Return the data below, unchanged.
[GIVEN MATERIAL]
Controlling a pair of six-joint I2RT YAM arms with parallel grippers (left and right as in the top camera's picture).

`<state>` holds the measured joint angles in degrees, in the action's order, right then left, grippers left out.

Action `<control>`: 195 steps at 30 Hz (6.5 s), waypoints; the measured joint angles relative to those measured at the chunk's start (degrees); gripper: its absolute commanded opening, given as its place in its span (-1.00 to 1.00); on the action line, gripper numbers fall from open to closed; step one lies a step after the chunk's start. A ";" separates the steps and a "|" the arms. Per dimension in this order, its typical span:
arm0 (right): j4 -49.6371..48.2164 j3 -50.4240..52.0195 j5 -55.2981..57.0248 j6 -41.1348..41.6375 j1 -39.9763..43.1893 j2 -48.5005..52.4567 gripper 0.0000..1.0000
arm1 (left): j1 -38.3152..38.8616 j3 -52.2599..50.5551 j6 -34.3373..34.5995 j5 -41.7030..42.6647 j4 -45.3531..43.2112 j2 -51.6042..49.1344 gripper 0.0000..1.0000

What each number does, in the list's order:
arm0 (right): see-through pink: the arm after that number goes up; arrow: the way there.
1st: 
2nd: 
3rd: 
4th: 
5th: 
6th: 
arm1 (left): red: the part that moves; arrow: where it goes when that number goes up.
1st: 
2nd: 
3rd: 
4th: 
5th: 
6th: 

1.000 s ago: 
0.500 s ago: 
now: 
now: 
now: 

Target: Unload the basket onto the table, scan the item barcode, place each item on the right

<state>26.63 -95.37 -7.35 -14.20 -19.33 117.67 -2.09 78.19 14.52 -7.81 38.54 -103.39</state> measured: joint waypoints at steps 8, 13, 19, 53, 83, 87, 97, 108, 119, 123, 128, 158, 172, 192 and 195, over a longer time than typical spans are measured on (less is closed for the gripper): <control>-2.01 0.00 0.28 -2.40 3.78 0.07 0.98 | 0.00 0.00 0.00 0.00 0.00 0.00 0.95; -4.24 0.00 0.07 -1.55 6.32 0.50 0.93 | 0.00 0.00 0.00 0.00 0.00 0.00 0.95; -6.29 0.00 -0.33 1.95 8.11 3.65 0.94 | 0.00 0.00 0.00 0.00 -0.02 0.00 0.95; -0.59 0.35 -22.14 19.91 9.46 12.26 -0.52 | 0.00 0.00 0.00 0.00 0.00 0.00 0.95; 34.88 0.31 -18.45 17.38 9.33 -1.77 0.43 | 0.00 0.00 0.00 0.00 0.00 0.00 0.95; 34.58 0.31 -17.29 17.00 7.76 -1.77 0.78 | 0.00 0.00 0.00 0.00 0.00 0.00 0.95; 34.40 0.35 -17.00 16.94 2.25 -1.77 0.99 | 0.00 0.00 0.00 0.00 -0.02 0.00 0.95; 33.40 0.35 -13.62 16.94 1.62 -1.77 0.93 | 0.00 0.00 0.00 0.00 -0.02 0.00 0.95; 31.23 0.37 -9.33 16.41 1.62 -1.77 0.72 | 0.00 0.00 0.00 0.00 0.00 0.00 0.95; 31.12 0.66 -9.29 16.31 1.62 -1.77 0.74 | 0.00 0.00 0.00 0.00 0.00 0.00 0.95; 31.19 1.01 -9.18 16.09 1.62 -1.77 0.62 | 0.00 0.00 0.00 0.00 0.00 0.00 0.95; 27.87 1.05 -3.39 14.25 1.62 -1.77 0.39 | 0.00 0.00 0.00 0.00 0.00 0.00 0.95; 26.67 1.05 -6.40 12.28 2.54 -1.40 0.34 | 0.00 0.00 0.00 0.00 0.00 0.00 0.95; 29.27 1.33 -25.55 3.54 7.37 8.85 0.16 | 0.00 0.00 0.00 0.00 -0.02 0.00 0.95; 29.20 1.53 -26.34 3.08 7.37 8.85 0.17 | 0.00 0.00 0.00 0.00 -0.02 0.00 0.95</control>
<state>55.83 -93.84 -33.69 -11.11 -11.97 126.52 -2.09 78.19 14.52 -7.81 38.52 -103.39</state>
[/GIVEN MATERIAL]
_WRITTEN ANSWER_.
Controlling a pair of six-joint I2RT YAM arms with parallel grippers (left and right as in the top camera's picture).

`<state>` holds the measured joint angles in degrees, in the action's order, right then left, grippers left out.

Action `<control>`: 195 steps at 30 Hz (6.5 s), waypoints; the measured joint angles relative to those measured at the chunk's start (degrees); gripper: its absolute commanded opening, given as its place in its span (-1.00 to 1.00); on the action line, gripper numbers fall from open to closed; step one lies a step after the chunk's start. A ";" separates the steps and a "|" the arms. Per dimension in this order, its typical span:
arm0 (right): j4 -49.6371..48.2164 j3 -50.4240..52.0195 j5 -55.2981..57.0248 j6 -41.1348..41.6375 j1 -39.9763..43.1893 j2 -48.5005..52.4567 gripper 0.0000..1.0000
arm1 (left): j1 -38.3152..38.8616 j3 -52.2599..50.5551 j6 -34.3373..34.5995 j5 -41.7030..42.6647 j4 -45.3531..43.2112 j2 -51.6042..49.1344 gripper 0.0000..1.0000

What each number does, in the list's order:
arm0 (right): see-through pink: the arm after that number goes up; arrow: the way there.
1st: 
2nd: 
3rd: 
4th: 
5th: 
6th: 
arm1 (left): red: the part that moves; arrow: where it goes when that number goes up.
1st: 
2nd: 
3rd: 
4th: 
5th: 
6th: 

1.000 s ago: 
0.500 s ago: 
now: 
now: 
now: 

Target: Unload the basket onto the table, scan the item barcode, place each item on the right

<state>26.63 -95.37 -7.35 -14.20 -19.33 117.67 -2.09 78.19 14.52 -7.81 38.54 -103.39</state> measured: joint waypoints at steps 8, 13, 19, 53, 83, 87, 97, 108, 119, 123, 128, 158, 172, 192 and 195, over a longer time than typical spans are measured on (less is closed for the gripper): <control>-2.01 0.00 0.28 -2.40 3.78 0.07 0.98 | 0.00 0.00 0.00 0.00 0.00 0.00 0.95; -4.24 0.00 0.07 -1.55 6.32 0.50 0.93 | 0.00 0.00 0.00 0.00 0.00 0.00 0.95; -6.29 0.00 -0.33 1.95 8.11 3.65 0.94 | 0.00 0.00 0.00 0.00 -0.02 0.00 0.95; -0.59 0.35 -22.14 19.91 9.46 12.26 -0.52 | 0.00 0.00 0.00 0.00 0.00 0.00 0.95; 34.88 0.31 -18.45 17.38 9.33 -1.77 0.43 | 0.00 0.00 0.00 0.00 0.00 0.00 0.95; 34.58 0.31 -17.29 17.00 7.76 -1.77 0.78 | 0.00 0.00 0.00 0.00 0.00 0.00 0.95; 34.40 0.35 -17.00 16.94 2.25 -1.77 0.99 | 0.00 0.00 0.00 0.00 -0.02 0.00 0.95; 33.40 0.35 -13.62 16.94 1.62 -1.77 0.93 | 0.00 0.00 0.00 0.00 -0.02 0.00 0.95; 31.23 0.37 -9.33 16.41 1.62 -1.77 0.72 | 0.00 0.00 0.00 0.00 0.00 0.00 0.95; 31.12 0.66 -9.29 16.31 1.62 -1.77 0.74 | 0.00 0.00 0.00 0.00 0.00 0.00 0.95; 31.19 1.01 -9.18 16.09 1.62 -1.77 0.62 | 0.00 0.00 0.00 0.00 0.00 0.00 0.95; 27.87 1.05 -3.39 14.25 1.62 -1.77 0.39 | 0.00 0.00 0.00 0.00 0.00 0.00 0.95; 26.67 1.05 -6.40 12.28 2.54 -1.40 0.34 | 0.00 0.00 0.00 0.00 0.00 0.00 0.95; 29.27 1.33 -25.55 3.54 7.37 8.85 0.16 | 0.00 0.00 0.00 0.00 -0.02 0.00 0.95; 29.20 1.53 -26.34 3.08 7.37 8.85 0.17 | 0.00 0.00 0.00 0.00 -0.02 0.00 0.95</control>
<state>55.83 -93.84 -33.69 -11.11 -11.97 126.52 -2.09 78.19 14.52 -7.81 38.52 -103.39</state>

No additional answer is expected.